Não sei se é 'jumentice', oportunismo, ou ingenuidade, o fato é que a maioria dos candidatos nestas eleições majoritárias resolveu abraçar a causa da descriminalização do uso de drogas. O aspecto mais gritante dos discursos é a banalidade com que o fazem, sem considerar se a descriminalização fomentaria o tráfico, o que é mais provável.


Sem considerar a angústia e o sofrimento das famílias e dos amigos do usuário de drogas, pois mesmo que ele tenha à disposição, atendimento em clínicas especializadas no tratamento de drogados, quando retornam, as drogas estão lá, nas ruas e as histórias de sucesso pessoal na superação do vício, infelizmente, não podem constar das estatísticas, nem de forma mascarada.

Sem considerar que mais de oitenta por cento dos crimes que ocorrem nas capitais do país estão relacionados às drogas. Sem considerar que o tráfico de drogas é um grande e concorrido negócio, que se utiliza da ciência para viciar e vender mais, exemplo disto é o 'ecstasy', e, o 'desiree' (Canabis e crack) associados. E sem considerar os constrangimentos impostos aos não usuários nas ações da polícia.

Perdoem-me, mas não consigo esse desprendimento cristão e conformado. Por que quando um usuário diz sim as drogas está jogando não só com seu futuro, mas com os do não usuário, este fica refém do tráfico e da corrupção que corre frouxa dentro dos órgãos que deveriam coibir o uso e o tráfico de drogas. Mas, estão com suas estruturas administrativas tão podres que dão margem a que se utilizem delas como subterfúgio para a descriminalização. Infelizmente, um brutal atestado de incompetência dos poderes constituídos, assinado com letras garrafais. É mais fácil acreditar que o controle rígido desses órgãos, a punição sem os carinhos, que normalmente recebem os corruptores institucionalizados, é menos eficiente do que uma reforma tributária que faculte uma melhor distribuição de renda? O controle de nossas fronteiras, que mais parecem uma passarela? Sem hipocrisia, é mais fácil crer que o dinheiro do contribuinte coloca o Estado contra ele, mais do que o ajuda.

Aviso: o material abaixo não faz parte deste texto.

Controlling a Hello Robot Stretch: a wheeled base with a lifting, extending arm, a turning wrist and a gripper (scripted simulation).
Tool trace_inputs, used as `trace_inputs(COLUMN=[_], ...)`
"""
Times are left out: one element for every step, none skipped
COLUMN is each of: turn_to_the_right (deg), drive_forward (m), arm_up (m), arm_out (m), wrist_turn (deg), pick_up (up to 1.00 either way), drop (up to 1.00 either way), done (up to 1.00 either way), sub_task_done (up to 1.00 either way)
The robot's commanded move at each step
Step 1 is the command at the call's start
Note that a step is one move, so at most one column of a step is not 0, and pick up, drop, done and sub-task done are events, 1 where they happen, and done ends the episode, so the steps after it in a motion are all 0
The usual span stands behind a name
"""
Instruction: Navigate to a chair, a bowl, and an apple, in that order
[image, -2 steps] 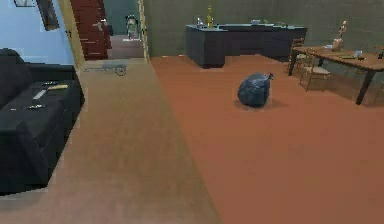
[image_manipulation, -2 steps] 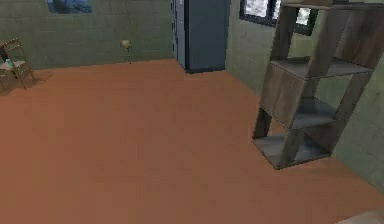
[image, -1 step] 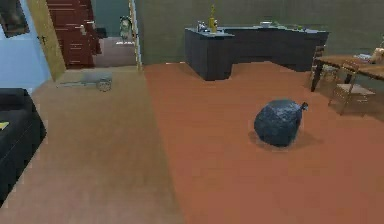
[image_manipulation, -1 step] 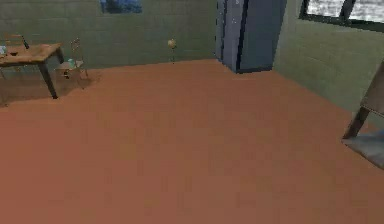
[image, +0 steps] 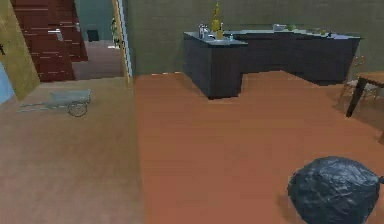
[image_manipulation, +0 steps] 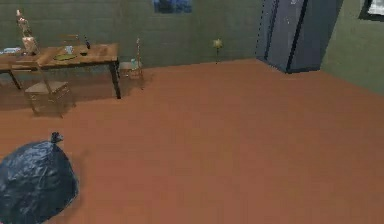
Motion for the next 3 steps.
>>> trace_inputs(turn_to_the_right=[3.0,0.0,3.0], drive_forward=[0.00,1.00,0.00], arm_up=[0.00,0.00,0.00], arm_out=[0.00,0.00,0.00], wrist_turn=[0.0,0.0,0.0], pick_up=[0.00,0.00,0.00], drop=[0.00,0.00,0.00], done=[0.00,0.00,0.00], sub_task_done=[0.00,0.00,0.00])
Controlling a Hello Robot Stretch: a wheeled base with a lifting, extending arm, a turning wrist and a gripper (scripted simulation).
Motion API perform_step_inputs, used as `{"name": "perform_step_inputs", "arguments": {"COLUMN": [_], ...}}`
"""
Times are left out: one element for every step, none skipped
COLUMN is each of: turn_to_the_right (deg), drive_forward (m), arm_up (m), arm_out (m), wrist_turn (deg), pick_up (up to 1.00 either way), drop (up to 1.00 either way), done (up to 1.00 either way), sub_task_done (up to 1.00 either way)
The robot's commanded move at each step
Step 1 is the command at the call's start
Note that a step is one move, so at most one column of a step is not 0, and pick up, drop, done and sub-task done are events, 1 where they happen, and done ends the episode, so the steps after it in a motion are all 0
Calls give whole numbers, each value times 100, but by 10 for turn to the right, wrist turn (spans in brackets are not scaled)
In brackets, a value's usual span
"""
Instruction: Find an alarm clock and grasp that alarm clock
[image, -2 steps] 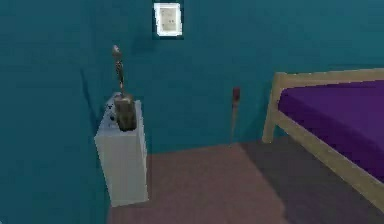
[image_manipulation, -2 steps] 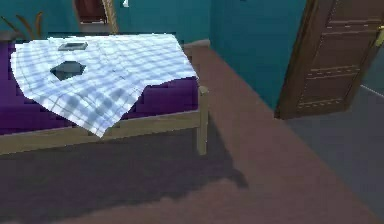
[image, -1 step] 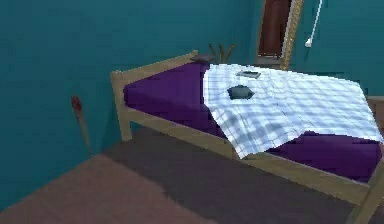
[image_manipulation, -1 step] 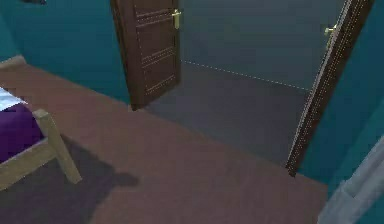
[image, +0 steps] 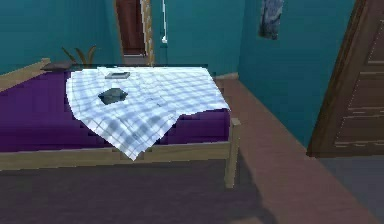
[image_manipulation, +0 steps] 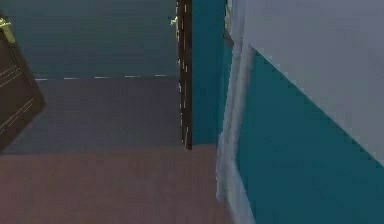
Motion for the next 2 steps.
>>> {"name": "perform_step_inputs", "arguments": {"turn_to_the_right": [0,-450], "drive_forward": [35,0], "arm_up": [0,0], "arm_out": [0,0], "wrist_turn": [0,0], "pick_up": [0,0], "drop": [0,0], "done": [0,0], "sub_task_done": [0,0]}}
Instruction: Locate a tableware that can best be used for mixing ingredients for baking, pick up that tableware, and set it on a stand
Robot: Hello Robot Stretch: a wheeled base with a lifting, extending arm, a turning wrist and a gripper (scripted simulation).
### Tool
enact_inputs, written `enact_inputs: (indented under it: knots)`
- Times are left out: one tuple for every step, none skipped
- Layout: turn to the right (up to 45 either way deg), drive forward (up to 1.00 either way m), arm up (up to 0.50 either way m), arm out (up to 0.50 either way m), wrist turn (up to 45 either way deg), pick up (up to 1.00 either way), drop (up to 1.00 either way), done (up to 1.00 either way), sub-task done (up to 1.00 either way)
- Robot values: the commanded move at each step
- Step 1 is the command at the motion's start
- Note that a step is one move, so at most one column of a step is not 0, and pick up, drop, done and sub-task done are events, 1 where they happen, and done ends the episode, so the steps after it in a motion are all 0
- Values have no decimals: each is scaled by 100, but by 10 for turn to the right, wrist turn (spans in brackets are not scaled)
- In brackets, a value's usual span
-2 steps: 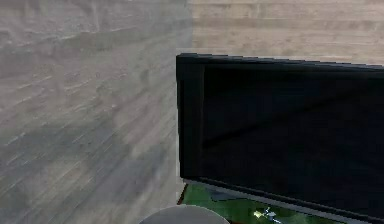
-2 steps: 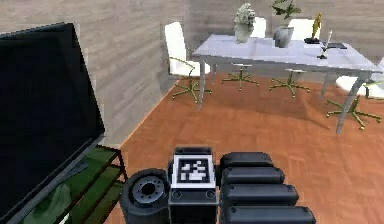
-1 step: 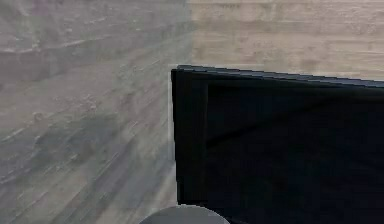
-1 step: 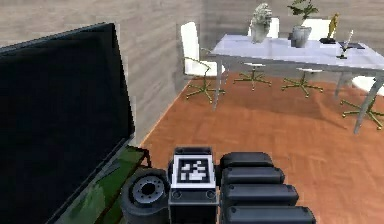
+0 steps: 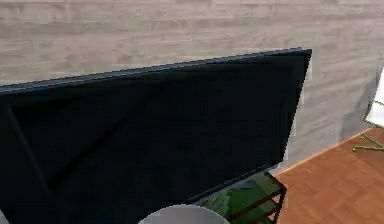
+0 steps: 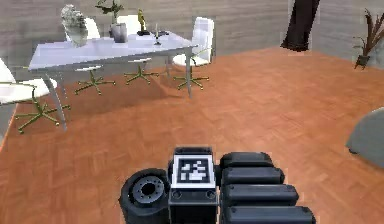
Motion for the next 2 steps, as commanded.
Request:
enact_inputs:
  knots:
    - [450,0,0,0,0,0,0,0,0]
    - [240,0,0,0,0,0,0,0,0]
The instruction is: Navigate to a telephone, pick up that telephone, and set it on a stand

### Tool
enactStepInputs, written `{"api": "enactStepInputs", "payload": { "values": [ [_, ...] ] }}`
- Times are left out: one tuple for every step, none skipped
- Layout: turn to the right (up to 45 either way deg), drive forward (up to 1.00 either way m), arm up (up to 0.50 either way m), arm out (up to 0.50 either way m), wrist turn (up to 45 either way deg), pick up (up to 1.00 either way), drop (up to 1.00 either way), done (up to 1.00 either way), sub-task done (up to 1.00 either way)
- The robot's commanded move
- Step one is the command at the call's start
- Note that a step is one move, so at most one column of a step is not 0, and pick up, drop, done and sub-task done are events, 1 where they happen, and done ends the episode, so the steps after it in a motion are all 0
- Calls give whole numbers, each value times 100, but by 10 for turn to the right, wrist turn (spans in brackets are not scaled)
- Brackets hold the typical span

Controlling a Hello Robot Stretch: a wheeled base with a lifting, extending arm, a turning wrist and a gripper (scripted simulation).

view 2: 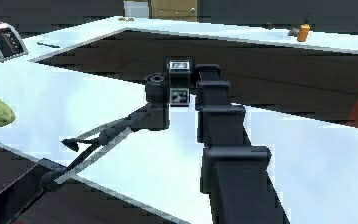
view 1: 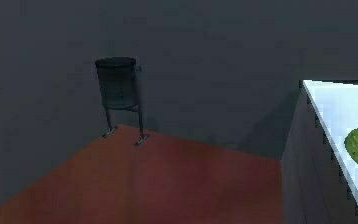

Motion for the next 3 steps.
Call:
{"api": "enactStepInputs", "payload": {
  "values": [
    [0, 0, 0, 0, -330, 0, 0, 0, 0],
    [0, 0, 0, -20, 0, 0, 0, 0, 0],
    [-450, 0, 0, 0, 0, 0, 0, 0, 0]
  ]
}}
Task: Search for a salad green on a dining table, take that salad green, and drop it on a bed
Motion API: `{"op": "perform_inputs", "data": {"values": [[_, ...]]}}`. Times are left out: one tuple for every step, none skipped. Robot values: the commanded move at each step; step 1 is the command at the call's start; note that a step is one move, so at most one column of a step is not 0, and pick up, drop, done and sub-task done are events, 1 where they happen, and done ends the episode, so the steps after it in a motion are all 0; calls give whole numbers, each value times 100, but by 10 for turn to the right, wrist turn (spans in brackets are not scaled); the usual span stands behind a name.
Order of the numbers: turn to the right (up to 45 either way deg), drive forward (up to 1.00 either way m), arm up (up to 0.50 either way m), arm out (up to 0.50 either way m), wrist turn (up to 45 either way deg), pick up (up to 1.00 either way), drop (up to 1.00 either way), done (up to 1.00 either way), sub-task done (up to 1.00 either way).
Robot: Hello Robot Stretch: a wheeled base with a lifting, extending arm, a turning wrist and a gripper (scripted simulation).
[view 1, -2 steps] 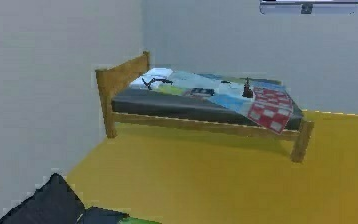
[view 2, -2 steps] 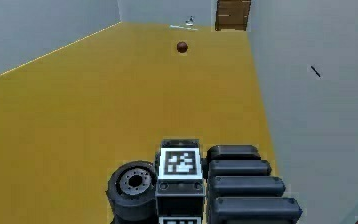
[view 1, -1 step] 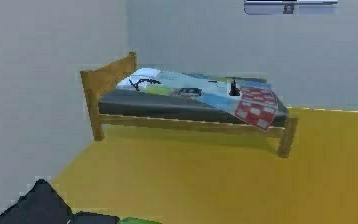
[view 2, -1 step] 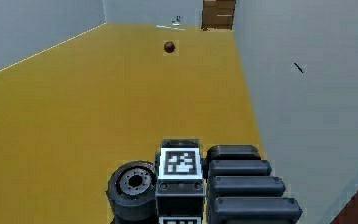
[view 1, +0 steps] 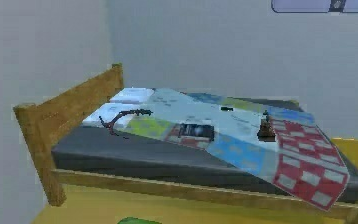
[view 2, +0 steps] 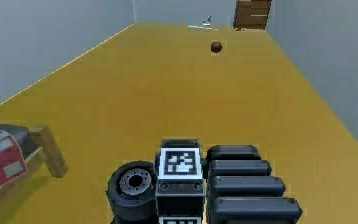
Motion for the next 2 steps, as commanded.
{"op": "perform_inputs", "data": {"values": [[0,75,0,0,0,0,0,0,0],[240,0,0,0,0,0,0,0,0]]}}
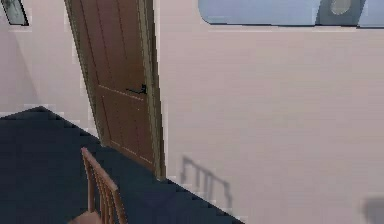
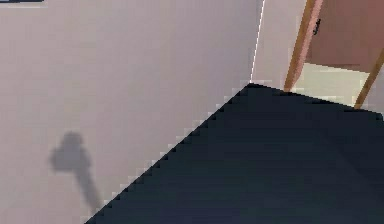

E vêm uns alienados-analfabetos funcionais-filósofos-de-ocasião, falar em Felicidade Interna Bruta (FIB), então eu pergunto? Com ou sem drogas? Com ou sem violência? Lavando as mãos com plebiscitos sobre o uso de drogas ou pondo elas na 'massa' e trabalhando o que precisa ser trabalhado?

Entretanto, o que esperar de uma massa que vai às ruas em marchas pela maconha, para atender seus anseios pessoais egoísticos, sua satisfação 'transcendental', suas fugas da realidade, em detrimento da compreensão dos fatores políticos, econômicos e sociais da pobreza neste país? Em detrimento de uma mudança real? Sem se importar se o aumento da produção e proliferação de drogas aqui forçaria um escoamento para países mais disciplinados e sérios na sua legislação e postura sobre o assunto, promovendo os mesmos conflitos e propiciando o aumento do consumo no mundo?

Nosso censo de coletividade nunca existiu, ou está obliterado pela nossa característica utilidade inútil. Nunca foi tão fácil vender idéias incongruentes neste país.

À caminho do tão esperado crescimento econômico, se atropela os passos, precocemente e, se o risco é calculado ou não, o analfabeto funcional é incapaz de se perguntar a quem interessa este estado de coisas.
Reconhecido o 'Quarto Poder', legítimo, mas não legal, o tráfico de drogas, poderemos dizer, sim, que ele surgiu 'do povo para o povo' brasileiro, com a anuência e colaboração dos poderes legais e legítimos constituídos.